Тихая, печальная, безлунная ночь. Рассеянные по небу звездочки, редкие, как овес в поле, мерцают как-то устало, бесприютно и горестно… До нас все реже доносится шорох крыльев порхающих в лесу птиц… Справа, на другом краю поля, тянется редкая цепь скупо покрытых зеленью холмов. Они медленно и лениво отдаляются от нас, как стадо странных, плохо подстриженных овец. Вот одна залезла на другую, да так и застыла на ней. Солнце давно уже село. Последнюю полосу света на краю неба медленно гасит наплывающий вечерний туман.
Слева, сквозь тощие овсы, дрожат разбросанные огоньки.
— Деревня? — спрашиваю я.
— Наша деревня! — отвечает Мачей.
Он, видя, что у меня нет ни малейшего желания дать ему поспать, обреченно вздыхает, вынимает из-за пазухи глиняную люльку, плотно набивает ее махоркой и закуривает. Красноватый свет зажженной спички падает на его лицо, повернутое ко мне вполоборота, обрамленное лохматой шапкой и густой бородой.
— Так, — повторяет он, — наша деревня…
— Что ж такая обедневшая?
— Так вышло… Помещик договорился с комиссией. Разве ж мы в этом понимаем?
— А евреи у вас живут?
— У нас нет. На нашей земле им нельзя, а на помещичьей…
— А помещики разрешают?
— Не задарма. Кто как… Есть, которые не слушают ксендза…
— Вредят они вам, евреи-то?
— Вредят? — Мачей бросает на меня изучающий взгляд, некоторое время молчит и потом добавляет: — А что они нам сделают? В поле они не работают. Не про них эта работа. Да и кто им ее даст, землю эту?
— Хороший вопрос!
— Раньше-то они корчмы держали.
— Пили?
— Грешны…
— В долг?
— Когда как… Перед Новым годом, ясное дело, в долг.

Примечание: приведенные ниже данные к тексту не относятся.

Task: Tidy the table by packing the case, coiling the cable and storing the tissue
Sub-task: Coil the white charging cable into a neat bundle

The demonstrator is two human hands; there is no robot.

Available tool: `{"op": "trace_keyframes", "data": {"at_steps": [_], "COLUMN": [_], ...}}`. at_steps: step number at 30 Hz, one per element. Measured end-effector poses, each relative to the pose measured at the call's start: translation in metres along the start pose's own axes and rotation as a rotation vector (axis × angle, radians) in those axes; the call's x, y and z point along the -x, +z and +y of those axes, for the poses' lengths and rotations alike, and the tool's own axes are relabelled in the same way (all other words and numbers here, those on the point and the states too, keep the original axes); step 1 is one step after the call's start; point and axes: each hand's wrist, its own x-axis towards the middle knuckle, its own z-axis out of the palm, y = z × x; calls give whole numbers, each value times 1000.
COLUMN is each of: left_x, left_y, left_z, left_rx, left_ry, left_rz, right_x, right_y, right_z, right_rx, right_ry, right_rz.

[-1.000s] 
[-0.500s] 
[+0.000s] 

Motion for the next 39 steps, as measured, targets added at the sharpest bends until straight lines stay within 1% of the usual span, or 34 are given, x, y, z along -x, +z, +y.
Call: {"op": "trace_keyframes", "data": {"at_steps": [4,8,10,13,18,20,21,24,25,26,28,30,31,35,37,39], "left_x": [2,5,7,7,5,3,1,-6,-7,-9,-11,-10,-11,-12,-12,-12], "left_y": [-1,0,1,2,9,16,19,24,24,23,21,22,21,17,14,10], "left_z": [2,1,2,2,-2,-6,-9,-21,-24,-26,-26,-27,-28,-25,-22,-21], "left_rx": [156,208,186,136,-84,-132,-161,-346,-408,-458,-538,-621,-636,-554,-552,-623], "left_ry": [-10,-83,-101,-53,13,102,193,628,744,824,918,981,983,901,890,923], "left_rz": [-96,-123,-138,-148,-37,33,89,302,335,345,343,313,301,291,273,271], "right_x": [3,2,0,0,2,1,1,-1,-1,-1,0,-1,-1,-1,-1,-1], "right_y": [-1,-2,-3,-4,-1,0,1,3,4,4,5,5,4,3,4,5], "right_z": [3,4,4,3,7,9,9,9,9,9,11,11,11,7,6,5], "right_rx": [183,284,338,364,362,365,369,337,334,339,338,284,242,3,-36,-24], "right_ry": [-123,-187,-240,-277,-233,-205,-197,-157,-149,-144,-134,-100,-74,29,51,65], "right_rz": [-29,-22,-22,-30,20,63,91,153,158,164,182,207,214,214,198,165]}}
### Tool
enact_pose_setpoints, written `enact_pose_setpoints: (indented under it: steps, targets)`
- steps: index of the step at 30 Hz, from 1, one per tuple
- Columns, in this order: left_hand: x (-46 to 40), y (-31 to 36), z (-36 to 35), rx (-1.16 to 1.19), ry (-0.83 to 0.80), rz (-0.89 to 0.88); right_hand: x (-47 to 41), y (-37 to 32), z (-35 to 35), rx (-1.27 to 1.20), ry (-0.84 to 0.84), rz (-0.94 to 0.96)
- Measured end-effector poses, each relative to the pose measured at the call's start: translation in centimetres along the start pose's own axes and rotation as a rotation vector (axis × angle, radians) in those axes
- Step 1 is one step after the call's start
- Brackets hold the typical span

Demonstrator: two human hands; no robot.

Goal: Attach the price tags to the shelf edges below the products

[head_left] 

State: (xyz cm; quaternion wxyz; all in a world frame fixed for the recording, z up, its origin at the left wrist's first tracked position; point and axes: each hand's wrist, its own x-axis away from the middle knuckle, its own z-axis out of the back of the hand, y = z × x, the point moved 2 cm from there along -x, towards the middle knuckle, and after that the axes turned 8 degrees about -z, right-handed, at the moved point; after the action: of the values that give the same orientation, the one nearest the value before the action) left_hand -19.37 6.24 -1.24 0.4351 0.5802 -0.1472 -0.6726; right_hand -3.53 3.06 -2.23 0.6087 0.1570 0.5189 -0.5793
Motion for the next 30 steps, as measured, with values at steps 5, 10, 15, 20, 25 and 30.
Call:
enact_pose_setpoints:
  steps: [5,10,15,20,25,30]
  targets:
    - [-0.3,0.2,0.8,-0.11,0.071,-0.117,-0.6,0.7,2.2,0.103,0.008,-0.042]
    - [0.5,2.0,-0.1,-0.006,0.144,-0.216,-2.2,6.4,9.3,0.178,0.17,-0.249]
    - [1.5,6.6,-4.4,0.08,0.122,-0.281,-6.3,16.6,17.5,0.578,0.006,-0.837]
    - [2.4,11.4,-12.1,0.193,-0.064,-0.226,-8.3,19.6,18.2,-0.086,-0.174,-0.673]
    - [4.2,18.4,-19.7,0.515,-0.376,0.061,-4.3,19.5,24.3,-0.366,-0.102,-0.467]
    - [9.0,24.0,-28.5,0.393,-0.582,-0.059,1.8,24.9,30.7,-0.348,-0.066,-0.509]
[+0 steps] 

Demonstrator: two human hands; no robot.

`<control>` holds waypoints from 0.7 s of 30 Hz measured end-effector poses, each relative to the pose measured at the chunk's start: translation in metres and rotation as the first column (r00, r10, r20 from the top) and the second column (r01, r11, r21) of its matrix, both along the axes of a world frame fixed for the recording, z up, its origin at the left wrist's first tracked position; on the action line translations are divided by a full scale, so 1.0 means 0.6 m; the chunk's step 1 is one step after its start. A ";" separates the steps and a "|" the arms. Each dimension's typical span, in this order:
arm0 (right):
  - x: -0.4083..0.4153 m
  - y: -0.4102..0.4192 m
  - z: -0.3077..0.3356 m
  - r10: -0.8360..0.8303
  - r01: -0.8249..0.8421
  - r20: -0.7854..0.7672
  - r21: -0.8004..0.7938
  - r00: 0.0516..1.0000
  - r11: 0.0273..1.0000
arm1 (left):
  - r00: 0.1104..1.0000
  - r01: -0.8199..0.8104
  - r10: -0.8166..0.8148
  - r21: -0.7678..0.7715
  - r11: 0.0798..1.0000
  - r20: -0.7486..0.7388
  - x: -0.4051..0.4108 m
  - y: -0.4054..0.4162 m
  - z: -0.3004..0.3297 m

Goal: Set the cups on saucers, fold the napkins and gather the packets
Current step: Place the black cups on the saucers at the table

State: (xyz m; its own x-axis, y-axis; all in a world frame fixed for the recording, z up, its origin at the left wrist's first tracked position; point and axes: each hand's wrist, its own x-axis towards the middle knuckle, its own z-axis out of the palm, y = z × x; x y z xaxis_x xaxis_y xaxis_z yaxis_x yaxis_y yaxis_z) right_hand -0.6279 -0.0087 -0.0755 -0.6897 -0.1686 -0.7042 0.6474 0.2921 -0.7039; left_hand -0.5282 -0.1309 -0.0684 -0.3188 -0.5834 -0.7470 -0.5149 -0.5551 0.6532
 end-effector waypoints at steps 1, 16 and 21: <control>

— А еврей все записывал на мелок?
— Ясное дело, не дарить же он будет. Так что ж, разве У него жены и детей нет? Каждый, как может, на хлеб зарабатывает.
— На двойной мелок?
— Кто его знает? Моя всегда так говорила… И все равно пила в долг.
— И она тоже?
— И она. Было дело. Много раз было — она спьяну чуть было не подожгла Мошека.
— Какого Мошека?
— Нашего Мошека… Он тогда корчму держал. А нынче он у нас торгует. Честный он человек, этот Мошек. На мелок или как, я уж не знаю, а только — хороший человек. Он тут что хочешь: фельдшер, доктор, адвокат… Все знает, все может.
— И что же, не подожгла она его?
— Куда там!.. Бежала с головней, чтобы поджечь, да и упала посреди улицы. До сих пор ожог на руке: рукой прямо в огонь угодила. Вопила… Еле-еле потушили… Потом прощения просила у Мошека… Конечно, он ее простил… Хороший он человек, Мошек. Да вон он там стоит.
Мачей показывает кнутовищем, но я вижу только тень на обочине дороги.
— Это его халат болтается, — говорит Мачей. — Мешок за плечами. Не иначе как за чем-то в местечко собрался.
— Так чего же он стоит?
— Хочет, чтобы кто-нибудь его перевез через воду.
— Какую воду?
— А вон там! — Мачей указывает на окраину деревни.
Широкую зеркальную полосу вдали я сначала принял за росу. Но это была не роса.
— Разве пан не знает, что в этом году у нас не было ни росы, ни дождя? Это вода.
— Через нее на пароме переправляются?
— Да какой там паром! Там воды по щиколотку. Стоячая…
— Дождевая?
— Муси!..
— Или с окрестных холмов?
— Муси…
Мы едем дальше, и из тени появляется настоящий «Мошек». Я уже могу разглядеть, как болтаются полы его халата. Белая борода дрожит.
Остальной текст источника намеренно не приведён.